● Your goal:
Please print every line of the material below exactly.

● Supplied data:
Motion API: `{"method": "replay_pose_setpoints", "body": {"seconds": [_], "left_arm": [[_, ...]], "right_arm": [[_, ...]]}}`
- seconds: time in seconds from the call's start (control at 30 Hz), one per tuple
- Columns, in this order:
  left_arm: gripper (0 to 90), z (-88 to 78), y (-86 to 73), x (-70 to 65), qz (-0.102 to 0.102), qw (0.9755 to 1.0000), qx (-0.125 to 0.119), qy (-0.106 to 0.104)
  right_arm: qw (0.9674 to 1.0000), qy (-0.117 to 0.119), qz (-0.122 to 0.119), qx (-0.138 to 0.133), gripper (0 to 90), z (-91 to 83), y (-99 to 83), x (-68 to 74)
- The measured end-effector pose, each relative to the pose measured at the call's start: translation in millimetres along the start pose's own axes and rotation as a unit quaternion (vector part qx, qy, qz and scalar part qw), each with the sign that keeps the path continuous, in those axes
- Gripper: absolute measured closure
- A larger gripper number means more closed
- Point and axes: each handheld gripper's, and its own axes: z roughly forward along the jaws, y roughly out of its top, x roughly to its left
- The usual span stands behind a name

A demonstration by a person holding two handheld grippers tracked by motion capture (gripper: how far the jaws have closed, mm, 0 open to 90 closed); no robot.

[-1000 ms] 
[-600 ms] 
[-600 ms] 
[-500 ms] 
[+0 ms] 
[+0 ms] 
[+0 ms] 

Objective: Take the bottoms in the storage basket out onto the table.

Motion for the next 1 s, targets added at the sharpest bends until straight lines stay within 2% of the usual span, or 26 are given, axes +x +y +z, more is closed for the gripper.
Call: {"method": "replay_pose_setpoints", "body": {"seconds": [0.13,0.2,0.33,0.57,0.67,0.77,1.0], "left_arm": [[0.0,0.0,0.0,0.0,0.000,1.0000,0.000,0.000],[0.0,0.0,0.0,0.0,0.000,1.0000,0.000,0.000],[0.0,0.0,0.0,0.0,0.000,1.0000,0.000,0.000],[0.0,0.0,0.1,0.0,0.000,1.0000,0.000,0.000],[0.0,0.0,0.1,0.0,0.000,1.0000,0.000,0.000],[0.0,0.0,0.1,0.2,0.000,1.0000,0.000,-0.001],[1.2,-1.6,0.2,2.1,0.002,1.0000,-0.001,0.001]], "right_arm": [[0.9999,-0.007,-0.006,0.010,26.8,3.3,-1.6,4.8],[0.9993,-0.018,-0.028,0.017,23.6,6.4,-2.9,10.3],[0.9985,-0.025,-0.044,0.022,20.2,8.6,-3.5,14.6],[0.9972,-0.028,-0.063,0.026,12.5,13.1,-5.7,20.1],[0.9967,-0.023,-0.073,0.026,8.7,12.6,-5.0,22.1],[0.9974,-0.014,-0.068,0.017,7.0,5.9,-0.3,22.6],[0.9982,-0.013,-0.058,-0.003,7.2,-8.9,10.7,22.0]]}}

● Result below:
Motion API: `{"method": "replay_pose_setpoints", "body": {"seconds": [_], "left_arm": [[_, ...]], "right_arm": [[_, ...]]}}`
- seconds: time in seconds from the call's start (control at 30 Hz), one per tuple
- Columns, in this order:
  left_arm: gripper (0 to 90), z (-88 to 78), y (-86 to 73), x (-70 to 65), qz (-0.102 to 0.102), qw (0.9755 to 1.0000), qx (-0.125 to 0.119), qy (-0.106 to 0.104)
  right_arm: qw (0.9674 to 1.0000), qy (-0.117 to 0.119), qz (-0.122 to 0.119), qx (-0.138 to 0.133), gripper (0 to 90), z (-91 to 83), y (-99 to 83), x (-68 to 74)
- The measured end-effector pose, each relative to the pose measured at the call's start: translation in millimetres along the start pose's own axes and rotation as a unit quaternion (vector part qx, qy, qz and scalar part qw), each with the sign that keeps the path continuous, in those axes
- Gripper: absolute measured closure
- A larger gripper number means more closed
- Point and axes: each handheld gripper's, and its own axes: z roughly forward along the jaws, y roughly out of its top, x roughly to its left
- The usual span stands behind a name

A demonstration by a person holding two handheld grippers tracked by motion capture (gripper: how far the jaws have closed, mm, 0 open to 90 closed); no robot.

[-1000 ms] 
[-600 ms] 
[-600 ms] 
[-500 ms] 
[+0 ms] 
[+0 ms] 
[+0 ms] 

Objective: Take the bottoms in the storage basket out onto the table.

Motion for the next 1 s, targets added at the sharpest bends until straight lines stay within 2% of the usual span, or 26 are given, axes +x +y +z, more is closed for the gripper.
Call: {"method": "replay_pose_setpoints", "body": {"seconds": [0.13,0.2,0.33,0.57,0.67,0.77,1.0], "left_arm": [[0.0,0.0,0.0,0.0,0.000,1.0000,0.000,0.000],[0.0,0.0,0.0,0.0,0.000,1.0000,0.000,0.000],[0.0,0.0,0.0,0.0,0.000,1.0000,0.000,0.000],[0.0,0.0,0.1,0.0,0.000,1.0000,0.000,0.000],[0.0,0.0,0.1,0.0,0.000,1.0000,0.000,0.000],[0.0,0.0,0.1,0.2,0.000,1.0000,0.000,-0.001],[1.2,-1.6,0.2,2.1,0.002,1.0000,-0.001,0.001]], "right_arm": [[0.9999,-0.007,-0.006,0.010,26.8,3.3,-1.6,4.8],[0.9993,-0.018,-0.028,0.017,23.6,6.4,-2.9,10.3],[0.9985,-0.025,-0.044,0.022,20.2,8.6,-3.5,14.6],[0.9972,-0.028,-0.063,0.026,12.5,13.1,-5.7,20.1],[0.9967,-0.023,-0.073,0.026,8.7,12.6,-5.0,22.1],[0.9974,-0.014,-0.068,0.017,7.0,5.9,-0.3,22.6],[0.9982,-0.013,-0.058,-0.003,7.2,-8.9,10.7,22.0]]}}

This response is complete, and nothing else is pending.